Activity » Where the records below show the word "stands" in a line, please copy that line.
Segment Start: Information supplied
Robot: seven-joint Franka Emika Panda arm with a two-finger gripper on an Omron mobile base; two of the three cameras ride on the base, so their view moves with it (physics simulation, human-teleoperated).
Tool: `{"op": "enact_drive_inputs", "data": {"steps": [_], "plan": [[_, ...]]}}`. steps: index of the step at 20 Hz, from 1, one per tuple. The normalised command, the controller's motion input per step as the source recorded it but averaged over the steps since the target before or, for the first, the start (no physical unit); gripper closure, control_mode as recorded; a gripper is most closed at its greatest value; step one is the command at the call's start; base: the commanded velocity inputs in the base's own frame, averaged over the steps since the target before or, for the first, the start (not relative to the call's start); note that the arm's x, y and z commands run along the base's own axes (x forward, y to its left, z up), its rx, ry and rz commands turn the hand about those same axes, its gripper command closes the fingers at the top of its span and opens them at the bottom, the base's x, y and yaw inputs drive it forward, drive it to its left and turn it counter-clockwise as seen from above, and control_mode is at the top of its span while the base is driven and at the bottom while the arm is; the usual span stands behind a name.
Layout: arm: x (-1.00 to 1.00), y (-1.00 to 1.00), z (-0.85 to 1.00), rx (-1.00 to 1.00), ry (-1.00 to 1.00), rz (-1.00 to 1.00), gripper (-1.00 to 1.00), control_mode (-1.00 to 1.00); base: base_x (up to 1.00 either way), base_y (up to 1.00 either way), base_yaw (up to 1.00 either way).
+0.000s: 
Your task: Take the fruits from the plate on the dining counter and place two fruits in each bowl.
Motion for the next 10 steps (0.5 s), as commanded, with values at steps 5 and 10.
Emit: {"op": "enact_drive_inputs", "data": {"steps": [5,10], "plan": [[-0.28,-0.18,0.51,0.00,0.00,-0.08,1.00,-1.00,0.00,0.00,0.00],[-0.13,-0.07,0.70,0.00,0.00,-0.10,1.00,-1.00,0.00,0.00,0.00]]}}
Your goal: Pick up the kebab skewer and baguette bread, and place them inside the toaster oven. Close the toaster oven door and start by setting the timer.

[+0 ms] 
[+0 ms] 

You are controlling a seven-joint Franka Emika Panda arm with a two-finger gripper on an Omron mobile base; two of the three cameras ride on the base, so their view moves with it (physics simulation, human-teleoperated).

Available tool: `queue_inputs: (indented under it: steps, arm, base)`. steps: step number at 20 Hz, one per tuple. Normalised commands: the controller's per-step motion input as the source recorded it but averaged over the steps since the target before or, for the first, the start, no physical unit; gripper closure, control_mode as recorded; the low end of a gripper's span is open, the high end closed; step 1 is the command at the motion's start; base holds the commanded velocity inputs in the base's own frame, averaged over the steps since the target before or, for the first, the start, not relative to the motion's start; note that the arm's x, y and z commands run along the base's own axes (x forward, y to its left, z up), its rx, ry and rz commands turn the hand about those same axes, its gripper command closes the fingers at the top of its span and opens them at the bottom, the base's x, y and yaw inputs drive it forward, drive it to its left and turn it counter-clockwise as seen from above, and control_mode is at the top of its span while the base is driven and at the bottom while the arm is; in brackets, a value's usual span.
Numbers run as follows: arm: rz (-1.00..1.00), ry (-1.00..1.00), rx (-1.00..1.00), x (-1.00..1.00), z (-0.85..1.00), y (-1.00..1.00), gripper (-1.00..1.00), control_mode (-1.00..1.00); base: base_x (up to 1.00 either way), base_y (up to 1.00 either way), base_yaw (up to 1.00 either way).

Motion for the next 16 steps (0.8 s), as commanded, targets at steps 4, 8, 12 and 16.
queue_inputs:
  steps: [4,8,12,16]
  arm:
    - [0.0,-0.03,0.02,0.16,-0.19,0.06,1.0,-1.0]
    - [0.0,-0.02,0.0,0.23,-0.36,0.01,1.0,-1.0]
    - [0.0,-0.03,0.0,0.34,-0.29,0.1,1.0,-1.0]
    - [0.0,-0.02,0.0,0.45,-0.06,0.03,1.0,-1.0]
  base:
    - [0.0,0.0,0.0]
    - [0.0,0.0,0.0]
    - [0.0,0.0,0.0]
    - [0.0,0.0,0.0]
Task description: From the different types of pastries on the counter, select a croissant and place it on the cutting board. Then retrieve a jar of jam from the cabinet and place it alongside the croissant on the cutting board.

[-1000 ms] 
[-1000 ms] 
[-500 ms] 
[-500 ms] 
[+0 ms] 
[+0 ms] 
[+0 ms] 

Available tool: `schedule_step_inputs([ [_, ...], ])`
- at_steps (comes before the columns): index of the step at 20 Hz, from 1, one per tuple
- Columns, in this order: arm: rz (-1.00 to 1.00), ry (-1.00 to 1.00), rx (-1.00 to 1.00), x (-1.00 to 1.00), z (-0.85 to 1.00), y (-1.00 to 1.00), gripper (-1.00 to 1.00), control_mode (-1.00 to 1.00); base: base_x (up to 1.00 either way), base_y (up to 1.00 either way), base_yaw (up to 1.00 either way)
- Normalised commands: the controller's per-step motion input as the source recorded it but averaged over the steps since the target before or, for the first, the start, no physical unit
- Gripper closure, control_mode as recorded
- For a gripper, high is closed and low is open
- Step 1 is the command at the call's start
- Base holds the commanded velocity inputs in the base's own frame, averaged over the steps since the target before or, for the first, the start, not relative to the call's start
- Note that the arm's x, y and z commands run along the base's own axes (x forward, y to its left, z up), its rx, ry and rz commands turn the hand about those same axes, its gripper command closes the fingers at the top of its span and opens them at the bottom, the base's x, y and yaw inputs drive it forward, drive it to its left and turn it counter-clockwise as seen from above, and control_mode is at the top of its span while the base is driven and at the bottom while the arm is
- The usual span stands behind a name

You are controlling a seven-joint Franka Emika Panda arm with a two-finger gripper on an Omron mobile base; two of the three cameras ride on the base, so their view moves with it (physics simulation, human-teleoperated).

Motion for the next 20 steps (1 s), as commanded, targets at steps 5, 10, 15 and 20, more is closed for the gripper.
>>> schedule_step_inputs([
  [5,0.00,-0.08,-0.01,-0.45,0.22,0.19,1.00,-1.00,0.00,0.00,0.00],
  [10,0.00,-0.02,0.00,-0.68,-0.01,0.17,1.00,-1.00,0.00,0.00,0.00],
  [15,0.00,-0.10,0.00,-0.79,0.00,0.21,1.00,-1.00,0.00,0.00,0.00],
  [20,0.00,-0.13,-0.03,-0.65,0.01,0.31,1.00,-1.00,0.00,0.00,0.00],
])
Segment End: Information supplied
Answer to the exercise »
Tool: `{"op": "enact_drive_inputs", "data": {"steps": [_], "plan": [[_, ...]]}}`. steps: index of the step at 20 Hz, from 1, one per tuple. The normalised command, the controller's motion input per step as the source recorded it but averaged over the steps since the target before or, for the first, the start (no physical unit); gripper closure, control_mode as recorded; a gripper is most closed at its greatest value; step one is the command at the call's start; base: the commanded velocity inputs in the base's own frame, averaged over the steps since the target before or, for the first, the start (not relative to the call's start); note that the arm's x, y and z commands run along the base's own axes (x forward, y to its left, z up), its rx, ry and rz commands turn the hand about those same axes, its gripper command closes the fingers at the top of its span and opens them at the bottom, the base's x, y and yaw inputs drive it forward, drive it to its left and turn it counter-clockwise as seen from above, and control_mode is at the top of its span while the base is driven and at the bottom while the arm is; the usual span stands behind a name.
- The usual span stands behind a name

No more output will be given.